**WHAT TO PRODUCE**
Each line below from the one containing "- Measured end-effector" through the one containing "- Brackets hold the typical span" should be output exactly as it stands, and no other line should appear.

**EXERCISE DATA**
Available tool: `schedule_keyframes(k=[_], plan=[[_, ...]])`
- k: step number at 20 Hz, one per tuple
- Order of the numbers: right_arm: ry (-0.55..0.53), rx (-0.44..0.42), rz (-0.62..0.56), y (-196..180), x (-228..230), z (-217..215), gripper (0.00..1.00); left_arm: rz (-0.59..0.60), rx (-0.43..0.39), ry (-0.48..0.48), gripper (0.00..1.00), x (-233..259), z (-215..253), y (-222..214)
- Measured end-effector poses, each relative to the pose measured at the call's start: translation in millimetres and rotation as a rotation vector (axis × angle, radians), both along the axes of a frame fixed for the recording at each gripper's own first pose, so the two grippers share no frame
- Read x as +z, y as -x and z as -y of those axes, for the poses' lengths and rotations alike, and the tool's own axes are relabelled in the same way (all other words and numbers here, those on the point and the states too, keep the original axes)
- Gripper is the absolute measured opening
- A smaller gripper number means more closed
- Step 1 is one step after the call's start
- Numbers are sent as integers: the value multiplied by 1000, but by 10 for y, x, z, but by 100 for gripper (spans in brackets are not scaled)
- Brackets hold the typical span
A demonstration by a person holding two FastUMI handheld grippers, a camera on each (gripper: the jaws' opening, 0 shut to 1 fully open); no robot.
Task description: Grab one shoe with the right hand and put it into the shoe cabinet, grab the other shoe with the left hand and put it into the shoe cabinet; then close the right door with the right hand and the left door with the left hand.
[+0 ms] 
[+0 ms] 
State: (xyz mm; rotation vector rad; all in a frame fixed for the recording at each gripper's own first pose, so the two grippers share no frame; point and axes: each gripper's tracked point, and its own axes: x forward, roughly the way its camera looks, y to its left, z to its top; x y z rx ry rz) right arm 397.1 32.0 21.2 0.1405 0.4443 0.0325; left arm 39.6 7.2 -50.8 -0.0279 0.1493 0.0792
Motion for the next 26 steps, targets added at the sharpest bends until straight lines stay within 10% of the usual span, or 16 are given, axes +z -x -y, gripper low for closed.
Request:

**TASK SOLUTION**
- Measured end-effector poses, each relative to the pose measured at the call's start: translation in millimetres and rotation as a rotation vector (axis × angle, radians), both along the axes of a frame fixed for the recording at each gripper's own first pose, so the two grippers share no frame
- Read x as +z, y as -x and z as -y of those axes, for the poses' lengths and rotations alike, and the tool's own axes are relabelled in the same way (all other words and numbers here, those on the point and the states too, keep the original axes)
- Gripper is the absolute measured opening
- A smaller gripper number means more closed
- Step 1 is one step after the call's start
- Numbers are sent as integers: the value multiplied by 1000, but by 10 for y, x, z, but by 100 for gripper (spans in brackets are not scaled)
- Brackets hold the typical span

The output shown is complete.